Por Luis Enrique Escobar
Los gobiernos en México de cualquier nivel y desde hace décadas, desde los municipios hasta la federación bajo cualquiera de los partidos políticos, topan con restricciones estructurales para cumplir sus promesas. Promesas que por lo general incluyen atender alguno de los aspectos más graves de la pobreza. Esto no tiene nada de extraño considerando que los problemas públicos por lo regular superan con creces los recursos materiales, humanos y de tiempo con que cuenta la administración pública. Es decir, el conjunto específico de funcionarios e instrumentos que hace de los gobiernos una entidad operativa, más allá de las figuras reconocibles de los gobernantes.
Lo preocupante es que la salida más habitual para este obstáculo ya conocido no sea usar lo más racionalmente posible los recursos limitados, es decir, profesionalizar el gasto con política pública propiamente dicha, con sus requisitos y criterios. Nuestros gobernantes prefieren saldar tal dificultad con entregas mínimas que sirvan para paliar acaso un poco la necesidad de la gente más marginada de los procesos económicos.
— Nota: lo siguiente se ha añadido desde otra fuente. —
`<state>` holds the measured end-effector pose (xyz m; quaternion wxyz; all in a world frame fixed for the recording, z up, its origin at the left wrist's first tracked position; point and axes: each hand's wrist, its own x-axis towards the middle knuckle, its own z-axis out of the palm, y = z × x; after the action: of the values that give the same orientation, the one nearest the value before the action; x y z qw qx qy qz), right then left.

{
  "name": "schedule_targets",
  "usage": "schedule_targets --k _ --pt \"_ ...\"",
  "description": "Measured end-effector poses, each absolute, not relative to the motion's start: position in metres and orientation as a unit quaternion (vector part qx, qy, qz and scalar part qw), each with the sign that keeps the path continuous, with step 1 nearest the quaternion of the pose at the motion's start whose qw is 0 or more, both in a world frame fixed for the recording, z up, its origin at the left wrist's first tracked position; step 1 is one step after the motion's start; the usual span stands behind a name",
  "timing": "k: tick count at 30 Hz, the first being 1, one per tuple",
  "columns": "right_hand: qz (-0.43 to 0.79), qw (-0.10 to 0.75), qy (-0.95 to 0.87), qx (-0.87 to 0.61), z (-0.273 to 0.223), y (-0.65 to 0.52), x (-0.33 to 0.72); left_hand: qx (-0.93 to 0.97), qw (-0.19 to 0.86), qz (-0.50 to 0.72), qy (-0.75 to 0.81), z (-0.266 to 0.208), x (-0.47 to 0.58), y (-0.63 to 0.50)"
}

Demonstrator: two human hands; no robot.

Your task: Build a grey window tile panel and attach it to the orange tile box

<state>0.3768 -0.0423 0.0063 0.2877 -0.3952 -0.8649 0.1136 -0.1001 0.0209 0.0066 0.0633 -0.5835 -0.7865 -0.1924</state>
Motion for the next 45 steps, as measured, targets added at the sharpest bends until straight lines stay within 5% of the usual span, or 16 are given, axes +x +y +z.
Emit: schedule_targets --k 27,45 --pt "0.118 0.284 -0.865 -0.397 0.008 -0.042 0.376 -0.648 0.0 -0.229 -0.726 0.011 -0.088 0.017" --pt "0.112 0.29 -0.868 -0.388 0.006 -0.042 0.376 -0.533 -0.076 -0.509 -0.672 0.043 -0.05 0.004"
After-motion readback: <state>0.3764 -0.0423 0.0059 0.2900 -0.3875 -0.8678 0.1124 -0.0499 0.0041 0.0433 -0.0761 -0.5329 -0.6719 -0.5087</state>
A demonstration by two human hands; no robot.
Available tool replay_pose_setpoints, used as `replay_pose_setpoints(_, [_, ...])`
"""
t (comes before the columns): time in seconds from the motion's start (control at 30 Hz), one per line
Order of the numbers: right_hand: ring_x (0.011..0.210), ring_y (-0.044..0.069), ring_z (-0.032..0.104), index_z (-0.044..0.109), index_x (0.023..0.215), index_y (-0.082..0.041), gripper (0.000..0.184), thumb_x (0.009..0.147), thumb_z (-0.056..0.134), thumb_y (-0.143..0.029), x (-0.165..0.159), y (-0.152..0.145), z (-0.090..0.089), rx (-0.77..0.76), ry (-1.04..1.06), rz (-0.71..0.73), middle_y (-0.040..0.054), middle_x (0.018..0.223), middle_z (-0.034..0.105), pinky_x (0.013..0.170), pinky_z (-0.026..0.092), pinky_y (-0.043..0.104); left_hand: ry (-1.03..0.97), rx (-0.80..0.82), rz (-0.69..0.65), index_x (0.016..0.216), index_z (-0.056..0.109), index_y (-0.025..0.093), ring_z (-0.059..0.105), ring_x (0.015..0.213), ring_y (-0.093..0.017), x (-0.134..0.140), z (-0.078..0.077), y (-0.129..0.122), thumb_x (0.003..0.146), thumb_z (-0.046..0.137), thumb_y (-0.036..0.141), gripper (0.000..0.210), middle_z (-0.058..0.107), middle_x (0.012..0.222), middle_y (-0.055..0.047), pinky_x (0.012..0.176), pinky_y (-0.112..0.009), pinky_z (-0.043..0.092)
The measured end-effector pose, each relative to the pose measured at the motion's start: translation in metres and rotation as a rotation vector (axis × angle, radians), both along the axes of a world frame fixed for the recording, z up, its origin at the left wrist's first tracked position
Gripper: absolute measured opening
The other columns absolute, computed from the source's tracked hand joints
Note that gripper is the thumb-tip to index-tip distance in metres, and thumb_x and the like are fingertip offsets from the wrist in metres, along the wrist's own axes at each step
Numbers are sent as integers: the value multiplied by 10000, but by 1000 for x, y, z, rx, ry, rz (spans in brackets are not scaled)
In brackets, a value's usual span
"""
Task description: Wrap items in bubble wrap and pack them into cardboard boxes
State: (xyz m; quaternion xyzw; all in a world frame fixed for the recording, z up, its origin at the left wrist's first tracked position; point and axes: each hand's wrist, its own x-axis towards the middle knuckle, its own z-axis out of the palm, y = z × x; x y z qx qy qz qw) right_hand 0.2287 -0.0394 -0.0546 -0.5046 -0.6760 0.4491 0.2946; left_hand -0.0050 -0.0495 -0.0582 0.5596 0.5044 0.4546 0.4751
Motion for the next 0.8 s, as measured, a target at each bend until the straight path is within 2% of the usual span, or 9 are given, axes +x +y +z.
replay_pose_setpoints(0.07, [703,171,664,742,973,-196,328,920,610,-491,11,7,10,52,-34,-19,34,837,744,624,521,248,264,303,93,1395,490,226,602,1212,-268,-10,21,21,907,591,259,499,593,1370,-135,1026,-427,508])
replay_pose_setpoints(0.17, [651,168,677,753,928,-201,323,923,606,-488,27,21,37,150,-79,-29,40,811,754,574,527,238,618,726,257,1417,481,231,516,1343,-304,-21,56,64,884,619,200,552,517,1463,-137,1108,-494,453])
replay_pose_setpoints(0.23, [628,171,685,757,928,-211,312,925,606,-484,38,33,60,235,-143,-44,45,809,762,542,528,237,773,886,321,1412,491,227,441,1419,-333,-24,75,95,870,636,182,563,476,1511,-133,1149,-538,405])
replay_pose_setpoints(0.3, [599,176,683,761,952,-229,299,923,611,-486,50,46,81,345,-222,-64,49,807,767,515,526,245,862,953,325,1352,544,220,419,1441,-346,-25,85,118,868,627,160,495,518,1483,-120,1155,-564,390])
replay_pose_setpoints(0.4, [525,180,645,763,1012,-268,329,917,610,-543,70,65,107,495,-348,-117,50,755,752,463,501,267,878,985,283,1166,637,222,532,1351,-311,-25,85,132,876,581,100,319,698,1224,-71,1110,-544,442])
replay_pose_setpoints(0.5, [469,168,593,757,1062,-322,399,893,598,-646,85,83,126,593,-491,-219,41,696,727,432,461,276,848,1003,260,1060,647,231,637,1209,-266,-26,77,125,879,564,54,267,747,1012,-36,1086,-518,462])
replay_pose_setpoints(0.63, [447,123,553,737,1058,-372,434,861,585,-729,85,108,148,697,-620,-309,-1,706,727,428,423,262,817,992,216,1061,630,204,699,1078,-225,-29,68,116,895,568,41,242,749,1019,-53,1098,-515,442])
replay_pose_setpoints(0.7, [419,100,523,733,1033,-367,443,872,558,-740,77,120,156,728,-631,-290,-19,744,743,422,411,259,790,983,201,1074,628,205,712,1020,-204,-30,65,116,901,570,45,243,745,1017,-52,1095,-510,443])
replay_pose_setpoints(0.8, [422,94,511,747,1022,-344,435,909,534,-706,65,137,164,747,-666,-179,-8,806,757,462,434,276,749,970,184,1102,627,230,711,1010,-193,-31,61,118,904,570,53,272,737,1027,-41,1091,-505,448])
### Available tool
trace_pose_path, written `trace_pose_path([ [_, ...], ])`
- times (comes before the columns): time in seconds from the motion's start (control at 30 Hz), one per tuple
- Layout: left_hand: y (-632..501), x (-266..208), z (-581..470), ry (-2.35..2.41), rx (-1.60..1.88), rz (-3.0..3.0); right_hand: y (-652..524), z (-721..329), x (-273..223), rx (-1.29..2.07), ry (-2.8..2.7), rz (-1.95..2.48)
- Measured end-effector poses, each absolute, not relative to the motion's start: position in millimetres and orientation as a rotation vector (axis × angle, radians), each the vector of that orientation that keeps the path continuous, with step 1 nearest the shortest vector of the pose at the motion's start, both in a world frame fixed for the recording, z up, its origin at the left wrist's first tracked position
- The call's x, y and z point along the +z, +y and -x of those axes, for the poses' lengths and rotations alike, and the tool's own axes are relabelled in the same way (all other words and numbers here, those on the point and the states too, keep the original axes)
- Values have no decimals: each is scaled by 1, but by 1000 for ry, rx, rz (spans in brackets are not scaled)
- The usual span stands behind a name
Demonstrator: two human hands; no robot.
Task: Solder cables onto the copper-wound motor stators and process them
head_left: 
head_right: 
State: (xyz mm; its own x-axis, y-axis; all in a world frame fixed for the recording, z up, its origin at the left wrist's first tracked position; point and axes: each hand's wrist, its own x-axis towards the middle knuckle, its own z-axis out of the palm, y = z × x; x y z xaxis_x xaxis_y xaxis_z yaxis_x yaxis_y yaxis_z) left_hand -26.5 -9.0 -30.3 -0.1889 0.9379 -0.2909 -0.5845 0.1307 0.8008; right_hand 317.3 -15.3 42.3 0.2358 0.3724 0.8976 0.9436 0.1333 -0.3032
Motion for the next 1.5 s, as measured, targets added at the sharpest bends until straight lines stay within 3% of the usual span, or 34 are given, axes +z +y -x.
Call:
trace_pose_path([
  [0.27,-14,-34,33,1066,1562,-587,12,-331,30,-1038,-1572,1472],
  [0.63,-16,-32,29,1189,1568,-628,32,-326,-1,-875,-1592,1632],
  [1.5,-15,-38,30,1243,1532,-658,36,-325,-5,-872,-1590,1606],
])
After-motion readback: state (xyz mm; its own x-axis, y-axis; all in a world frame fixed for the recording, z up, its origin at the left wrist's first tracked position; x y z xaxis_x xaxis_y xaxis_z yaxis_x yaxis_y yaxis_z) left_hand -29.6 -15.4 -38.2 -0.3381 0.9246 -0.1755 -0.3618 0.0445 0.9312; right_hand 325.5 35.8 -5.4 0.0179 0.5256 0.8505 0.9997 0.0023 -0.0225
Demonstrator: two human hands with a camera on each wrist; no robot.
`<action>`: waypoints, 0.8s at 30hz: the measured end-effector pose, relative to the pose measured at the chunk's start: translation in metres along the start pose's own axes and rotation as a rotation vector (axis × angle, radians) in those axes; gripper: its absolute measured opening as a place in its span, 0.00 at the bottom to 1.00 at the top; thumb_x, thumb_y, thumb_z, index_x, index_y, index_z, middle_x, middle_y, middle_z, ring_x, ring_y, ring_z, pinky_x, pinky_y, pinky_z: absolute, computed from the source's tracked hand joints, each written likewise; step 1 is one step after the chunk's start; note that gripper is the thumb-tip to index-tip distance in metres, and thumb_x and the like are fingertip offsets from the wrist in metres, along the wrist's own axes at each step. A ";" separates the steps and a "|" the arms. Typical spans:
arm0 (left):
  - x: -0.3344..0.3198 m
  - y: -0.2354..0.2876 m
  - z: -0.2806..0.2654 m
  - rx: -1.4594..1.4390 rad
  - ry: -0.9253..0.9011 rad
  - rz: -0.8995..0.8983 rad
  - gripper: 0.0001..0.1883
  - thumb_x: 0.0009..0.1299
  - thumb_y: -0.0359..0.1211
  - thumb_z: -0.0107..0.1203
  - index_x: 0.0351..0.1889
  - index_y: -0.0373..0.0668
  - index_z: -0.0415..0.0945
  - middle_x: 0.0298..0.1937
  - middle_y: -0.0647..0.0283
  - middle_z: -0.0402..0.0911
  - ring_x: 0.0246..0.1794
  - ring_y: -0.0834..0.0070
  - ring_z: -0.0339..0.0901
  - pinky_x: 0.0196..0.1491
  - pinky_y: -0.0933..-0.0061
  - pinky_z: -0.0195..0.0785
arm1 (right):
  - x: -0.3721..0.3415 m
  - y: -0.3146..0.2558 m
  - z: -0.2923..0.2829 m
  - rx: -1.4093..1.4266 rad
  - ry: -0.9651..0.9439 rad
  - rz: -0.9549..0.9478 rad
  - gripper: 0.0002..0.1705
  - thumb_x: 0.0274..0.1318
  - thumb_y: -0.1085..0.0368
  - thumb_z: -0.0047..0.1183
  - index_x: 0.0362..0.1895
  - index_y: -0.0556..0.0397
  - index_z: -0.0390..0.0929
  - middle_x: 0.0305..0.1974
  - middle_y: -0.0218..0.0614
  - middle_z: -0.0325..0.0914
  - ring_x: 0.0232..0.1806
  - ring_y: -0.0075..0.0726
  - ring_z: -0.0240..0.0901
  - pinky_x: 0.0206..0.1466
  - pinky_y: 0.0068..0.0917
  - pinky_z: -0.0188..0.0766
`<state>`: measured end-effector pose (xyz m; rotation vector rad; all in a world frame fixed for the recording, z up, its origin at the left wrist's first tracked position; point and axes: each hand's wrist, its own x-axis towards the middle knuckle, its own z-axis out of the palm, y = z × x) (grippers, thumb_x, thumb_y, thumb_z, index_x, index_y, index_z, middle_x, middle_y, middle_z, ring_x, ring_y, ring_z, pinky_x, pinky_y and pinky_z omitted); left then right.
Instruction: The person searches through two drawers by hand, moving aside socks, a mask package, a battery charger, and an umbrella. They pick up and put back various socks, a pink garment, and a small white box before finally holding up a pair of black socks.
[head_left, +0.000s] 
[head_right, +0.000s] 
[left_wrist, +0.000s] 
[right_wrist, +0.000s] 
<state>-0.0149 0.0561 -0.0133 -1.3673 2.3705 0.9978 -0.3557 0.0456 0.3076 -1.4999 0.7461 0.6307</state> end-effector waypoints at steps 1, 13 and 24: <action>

Se hace una faramalla en esas entregas, se montan eventos con los beneficiarios, se reparte dinero sin recato o bienes de primera necesidad. Y se espera agradecimiento a cambio y, eventualmente, respaldo social. Y llueven las fotos y la serpentina. Se pronuncian discursos que hablan de la solidaridad, de la hermandad, del esfuerzo. Es un poco previsible, es una fórmula gastada, que sigue usándose sin reparo. El estilo de montarse en la pobreza y ser “justiciero”. Acaso sea lo más fácil, seguir la inercia.
Creo que ese uso del dinero público, de las burocracias, de la palabra y tiempo del gobernante es uno de los males que habríamos de discutir más seriamente. Esa hipocresía debería molestarnos. Es conocido de todos que esa manera de conducirse es un hábito rentable, porque permite mantener clientelas políticas entre los operadores electorales y mapaches subordinados, entre los contratistas del erario y los funcionarios de las áreas de “desarrollo social”. Durante mucho tiempo los opositores panistas del oficialismo lo denunciaron por ser opuesto a su principio doctrinario de “subsidariedad”. Dentro del activismo católico, es la premisa de hacer lo mínimo necesario para ayudar a la gente, para que se ayuden a sí mismos.
Los comunistas y socialistas también censuraban esta práctica porque evitaba la lucha de clases que ansiaban, porque calmaba de mala manera a los desesperados que habrían de desmontar la explotación que sufrían y sufren. Hoy en día los panistas y los viejos izquierdistas metidos a seguidores del personalismo obradorista se dieron cuenta de que pueden medrar sin límites al usar el discurso justiciero y aprovechar la experiencia del personal priista. Es decir, que la cultura política hegemónica que repartía limosnas, para mantener las cosas más o menos en paz, sólo se esparció hacia los grupos políticos organizados que se le resistían.
Actualmente, hablar de combatir los peores aspectos de la pobreza, mientras se busca beneficiarse electoral y monetariamente de esas acciones, es parte de la cotidianidad de nuestra vida pública. Es una forma encubierta de no cambiar nada, de ni siquiera buscar resolver de raíz uno de los problemas más graves. Esto termina por reproducir un orden social deliberadamente injusto, en que la mayor parte de la población no tiene un patrimonio que le permita vivir dignamente, en uso pleno de sus derechos. La pobreza quita a quien la sufre muchas posibilidades para vivir en libertad, pero el uso discursivo de acabar con ésta permite a los políticos más aptos para el juego clientelar empoderarse, al tiempo de enriquecerse. Este aprovechamiento no por explicable es menos escandaloso.